-- Opening Marker --

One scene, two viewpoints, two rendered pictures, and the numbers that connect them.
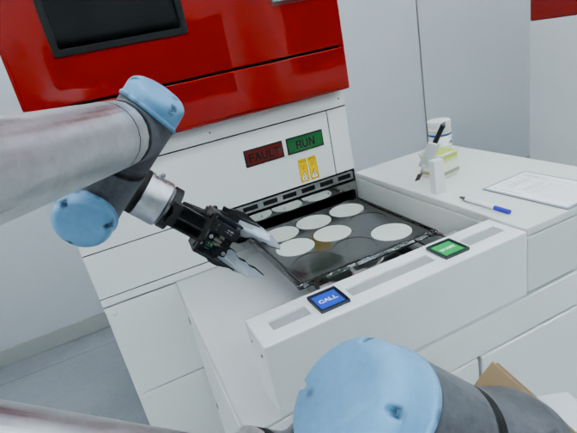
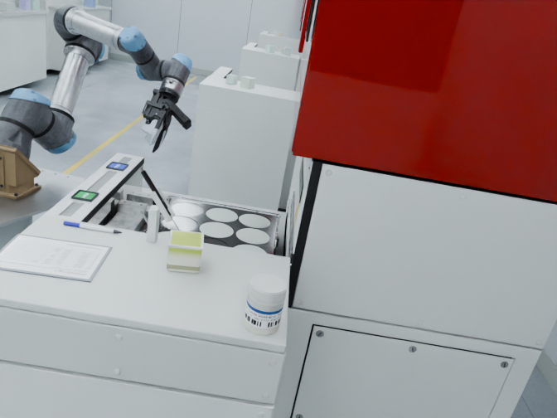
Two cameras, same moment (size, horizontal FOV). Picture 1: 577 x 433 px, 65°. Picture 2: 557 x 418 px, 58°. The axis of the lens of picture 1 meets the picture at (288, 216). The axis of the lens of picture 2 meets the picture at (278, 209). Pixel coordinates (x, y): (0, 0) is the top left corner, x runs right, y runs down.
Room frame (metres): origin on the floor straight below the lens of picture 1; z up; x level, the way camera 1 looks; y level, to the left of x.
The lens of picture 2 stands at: (1.64, -1.29, 1.55)
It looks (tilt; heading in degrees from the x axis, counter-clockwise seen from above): 23 degrees down; 108
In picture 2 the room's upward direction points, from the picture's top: 11 degrees clockwise
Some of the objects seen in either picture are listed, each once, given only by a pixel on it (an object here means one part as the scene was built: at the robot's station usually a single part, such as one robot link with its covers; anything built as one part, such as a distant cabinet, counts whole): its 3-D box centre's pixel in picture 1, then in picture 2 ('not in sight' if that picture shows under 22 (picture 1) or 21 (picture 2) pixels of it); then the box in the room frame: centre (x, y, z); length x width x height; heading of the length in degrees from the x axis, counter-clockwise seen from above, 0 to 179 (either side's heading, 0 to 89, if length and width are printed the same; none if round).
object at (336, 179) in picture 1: (289, 195); (293, 221); (1.27, -0.02, 0.96); 0.44 x 0.01 x 0.02; 110
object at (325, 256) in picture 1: (332, 234); (216, 230); (1.08, -0.10, 0.90); 0.34 x 0.34 x 0.01; 20
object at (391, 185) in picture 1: (474, 198); (144, 298); (1.12, -0.50, 0.89); 0.62 x 0.35 x 0.14; 20
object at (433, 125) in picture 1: (440, 134); (264, 303); (1.40, -0.52, 1.01); 0.07 x 0.07 x 0.10
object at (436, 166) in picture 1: (431, 165); (161, 216); (1.06, -0.37, 1.03); 0.06 x 0.04 x 0.13; 20
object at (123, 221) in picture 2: not in sight; (123, 226); (0.83, -0.21, 0.87); 0.36 x 0.08 x 0.03; 110
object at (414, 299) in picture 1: (397, 306); (101, 202); (0.71, -0.16, 0.89); 0.55 x 0.09 x 0.14; 110
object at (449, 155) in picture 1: (439, 162); (185, 251); (1.16, -0.43, 1.00); 0.07 x 0.07 x 0.07; 29
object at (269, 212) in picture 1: (294, 216); (287, 240); (1.27, -0.02, 0.89); 0.44 x 0.02 x 0.10; 110

-- Closing Marker --

_TASK TO COMPLETE_. Look through the entries above, find each line containing "same", and copy it.

_SOLUTION TO THIS PROBLEM_.
Two cameras, same moment (size, horizontal FOV). Picture 1: 577 x 433 px, 65°. Picture 2: 557 x 418 px, 58°. The axis of the lens of picture 1 meets the picture at (288, 216). The axis of the lens of picture 2 meets the picture at (278, 209). Pixel coordinates (x, y): (0, 0) is the top left corner, x runs right, y runs down.
Some of the objects seen in either picture are listed, each once, given only by a pixel on it (an object here means one part as the scene was built: at the robot's station usually a single part, such as one robot link with its covers; anything built as one part, such as a distant cabinet, counts whole): its 3-D box centre's pixel in picture 1, then in picture 2 ('not in sight' if that picture shows under 22 (picture 1) or 21 (picture 2) pixels of it); then the box in the room frame: centre (x, y, z); length x width x height; heading of the length in degrees from the x axis, counter-clockwise seen from above, 0 to 179 (either side's heading, 0 to 89, if length and width are printed the same; none if round).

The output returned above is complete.